The question ‘what does coming to terms with the past mean?’ is one of the most puzzling questions in the social sciences. For some, like Theodor W. Adorno, the matter of coming to terms with the past is ‘essentially … a matter of the way in which the past is called up and made present: whether one stops at sheer reproach, or whether one endures the horror through a certain strength that comprehends even the incomprehensible’ (1986, p. 126, emphasis in original).
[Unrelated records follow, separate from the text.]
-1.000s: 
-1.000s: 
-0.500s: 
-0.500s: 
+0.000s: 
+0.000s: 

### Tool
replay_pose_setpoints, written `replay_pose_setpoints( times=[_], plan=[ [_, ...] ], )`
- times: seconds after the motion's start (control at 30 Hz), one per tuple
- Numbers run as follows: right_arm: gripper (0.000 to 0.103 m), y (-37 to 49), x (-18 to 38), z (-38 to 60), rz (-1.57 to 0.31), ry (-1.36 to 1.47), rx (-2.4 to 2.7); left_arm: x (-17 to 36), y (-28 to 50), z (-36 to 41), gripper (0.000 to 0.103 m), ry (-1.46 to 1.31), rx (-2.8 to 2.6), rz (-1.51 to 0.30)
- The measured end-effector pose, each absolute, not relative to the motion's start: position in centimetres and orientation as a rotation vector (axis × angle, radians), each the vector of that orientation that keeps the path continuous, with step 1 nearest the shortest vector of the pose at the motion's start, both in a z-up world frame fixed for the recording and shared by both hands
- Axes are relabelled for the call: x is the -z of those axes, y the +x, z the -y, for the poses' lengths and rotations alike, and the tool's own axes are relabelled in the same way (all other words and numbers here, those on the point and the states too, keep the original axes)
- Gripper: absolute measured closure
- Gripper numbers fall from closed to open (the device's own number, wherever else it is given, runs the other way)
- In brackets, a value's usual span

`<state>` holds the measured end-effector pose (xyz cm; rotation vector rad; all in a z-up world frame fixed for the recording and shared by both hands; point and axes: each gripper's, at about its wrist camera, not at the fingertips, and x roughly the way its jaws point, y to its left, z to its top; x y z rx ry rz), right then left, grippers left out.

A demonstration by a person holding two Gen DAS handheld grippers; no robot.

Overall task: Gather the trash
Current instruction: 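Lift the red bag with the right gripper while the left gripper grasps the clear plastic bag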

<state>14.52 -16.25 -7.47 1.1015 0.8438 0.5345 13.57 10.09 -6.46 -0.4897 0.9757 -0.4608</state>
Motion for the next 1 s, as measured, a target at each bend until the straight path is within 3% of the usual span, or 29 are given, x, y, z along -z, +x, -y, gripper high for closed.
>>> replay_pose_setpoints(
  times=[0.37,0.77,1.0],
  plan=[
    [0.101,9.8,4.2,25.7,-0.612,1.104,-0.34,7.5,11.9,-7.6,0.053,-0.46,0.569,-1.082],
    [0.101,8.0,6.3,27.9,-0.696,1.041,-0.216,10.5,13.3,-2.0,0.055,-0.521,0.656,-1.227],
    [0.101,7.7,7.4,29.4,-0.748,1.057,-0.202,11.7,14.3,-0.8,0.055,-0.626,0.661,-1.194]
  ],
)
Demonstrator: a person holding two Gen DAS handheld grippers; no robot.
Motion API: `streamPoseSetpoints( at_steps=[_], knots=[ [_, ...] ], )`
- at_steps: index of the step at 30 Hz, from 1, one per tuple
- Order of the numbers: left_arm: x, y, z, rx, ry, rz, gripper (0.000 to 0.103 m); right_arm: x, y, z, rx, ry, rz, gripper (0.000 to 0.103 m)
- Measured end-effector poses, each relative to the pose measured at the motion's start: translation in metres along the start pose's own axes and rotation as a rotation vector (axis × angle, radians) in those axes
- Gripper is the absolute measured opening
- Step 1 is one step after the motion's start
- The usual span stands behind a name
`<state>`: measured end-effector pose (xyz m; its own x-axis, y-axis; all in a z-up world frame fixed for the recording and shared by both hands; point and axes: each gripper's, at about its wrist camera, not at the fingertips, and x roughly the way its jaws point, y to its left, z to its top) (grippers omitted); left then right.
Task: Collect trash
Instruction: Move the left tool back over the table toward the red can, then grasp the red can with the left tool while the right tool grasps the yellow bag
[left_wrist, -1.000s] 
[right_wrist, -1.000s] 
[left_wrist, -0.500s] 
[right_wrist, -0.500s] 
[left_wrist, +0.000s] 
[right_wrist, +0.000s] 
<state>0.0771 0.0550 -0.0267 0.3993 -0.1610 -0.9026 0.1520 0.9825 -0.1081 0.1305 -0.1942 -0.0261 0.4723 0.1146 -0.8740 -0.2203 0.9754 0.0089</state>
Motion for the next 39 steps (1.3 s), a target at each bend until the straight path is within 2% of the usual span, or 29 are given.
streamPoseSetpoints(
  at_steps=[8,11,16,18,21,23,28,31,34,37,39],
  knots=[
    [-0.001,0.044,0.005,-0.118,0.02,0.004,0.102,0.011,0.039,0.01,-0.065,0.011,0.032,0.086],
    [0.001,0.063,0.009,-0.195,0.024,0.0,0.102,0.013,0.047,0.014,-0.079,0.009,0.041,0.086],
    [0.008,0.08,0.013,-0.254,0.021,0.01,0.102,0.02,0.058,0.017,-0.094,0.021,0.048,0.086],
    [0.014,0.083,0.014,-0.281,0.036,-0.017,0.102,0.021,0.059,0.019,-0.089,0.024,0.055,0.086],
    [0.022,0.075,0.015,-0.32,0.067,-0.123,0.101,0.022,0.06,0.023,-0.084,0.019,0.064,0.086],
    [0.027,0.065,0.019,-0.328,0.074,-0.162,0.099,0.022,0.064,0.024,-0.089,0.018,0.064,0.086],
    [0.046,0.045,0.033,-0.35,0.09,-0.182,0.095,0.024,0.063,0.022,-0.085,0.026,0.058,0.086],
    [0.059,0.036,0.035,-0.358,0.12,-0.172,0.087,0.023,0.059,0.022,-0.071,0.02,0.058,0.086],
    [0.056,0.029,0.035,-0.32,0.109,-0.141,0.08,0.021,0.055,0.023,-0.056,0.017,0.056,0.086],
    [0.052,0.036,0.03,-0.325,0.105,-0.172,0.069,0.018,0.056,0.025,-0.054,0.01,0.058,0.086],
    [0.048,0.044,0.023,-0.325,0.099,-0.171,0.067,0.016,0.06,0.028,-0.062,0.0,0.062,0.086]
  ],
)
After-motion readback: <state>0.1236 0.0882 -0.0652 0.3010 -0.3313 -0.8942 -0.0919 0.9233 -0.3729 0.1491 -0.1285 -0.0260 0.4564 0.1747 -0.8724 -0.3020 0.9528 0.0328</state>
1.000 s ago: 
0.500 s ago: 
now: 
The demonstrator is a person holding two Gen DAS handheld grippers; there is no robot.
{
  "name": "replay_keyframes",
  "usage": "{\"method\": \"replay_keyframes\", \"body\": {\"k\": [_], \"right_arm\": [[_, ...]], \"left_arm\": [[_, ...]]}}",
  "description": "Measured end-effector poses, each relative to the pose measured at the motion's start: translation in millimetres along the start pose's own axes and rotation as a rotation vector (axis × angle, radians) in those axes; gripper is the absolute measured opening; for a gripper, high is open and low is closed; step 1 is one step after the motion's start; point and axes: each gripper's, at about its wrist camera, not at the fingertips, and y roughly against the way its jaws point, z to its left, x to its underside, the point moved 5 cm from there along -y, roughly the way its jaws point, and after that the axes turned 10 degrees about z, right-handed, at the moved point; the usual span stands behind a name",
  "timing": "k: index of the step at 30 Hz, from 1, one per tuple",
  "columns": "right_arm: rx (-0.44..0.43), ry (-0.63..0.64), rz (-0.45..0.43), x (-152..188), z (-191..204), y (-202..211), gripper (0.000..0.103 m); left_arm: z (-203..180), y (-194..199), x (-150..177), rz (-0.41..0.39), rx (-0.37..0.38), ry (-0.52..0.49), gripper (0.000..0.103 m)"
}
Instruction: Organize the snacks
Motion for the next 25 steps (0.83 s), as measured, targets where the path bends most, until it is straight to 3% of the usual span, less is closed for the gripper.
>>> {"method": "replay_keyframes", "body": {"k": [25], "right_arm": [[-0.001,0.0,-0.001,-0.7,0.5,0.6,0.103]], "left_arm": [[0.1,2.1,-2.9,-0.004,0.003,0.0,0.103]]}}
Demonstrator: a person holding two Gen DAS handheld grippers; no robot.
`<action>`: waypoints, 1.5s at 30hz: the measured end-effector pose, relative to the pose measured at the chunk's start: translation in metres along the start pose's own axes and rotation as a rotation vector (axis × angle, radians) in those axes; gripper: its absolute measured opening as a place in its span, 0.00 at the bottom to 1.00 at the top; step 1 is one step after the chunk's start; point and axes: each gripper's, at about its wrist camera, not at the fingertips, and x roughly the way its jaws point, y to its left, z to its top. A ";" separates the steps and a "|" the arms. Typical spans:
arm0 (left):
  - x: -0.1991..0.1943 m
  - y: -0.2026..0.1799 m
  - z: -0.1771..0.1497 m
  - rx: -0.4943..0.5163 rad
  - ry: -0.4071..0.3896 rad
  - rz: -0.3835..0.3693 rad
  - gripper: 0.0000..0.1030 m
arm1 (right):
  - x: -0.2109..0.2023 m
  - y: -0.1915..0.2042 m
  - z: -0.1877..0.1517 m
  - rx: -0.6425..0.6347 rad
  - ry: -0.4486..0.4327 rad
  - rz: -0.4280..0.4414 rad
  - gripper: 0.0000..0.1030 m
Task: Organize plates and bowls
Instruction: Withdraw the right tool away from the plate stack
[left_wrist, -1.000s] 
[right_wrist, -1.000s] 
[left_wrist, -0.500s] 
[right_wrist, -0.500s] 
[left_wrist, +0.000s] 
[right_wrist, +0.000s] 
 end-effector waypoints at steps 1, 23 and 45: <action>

For others, it is a matter of justice (Teitel 2000), a process of ‘overcoming the past’ at the heart of political transition (Habermas and Michnik 1994), or accountability based on historical ‘truth’ that paves the way for democratic consolidatio n (Tismăneanu 2008).
What all these orientations, and others, have in common is that they are about how one might start to think about what Habermas (1988) called the ‘political morality of a community’ faced with the ‘ghosts’ of its own troubled past.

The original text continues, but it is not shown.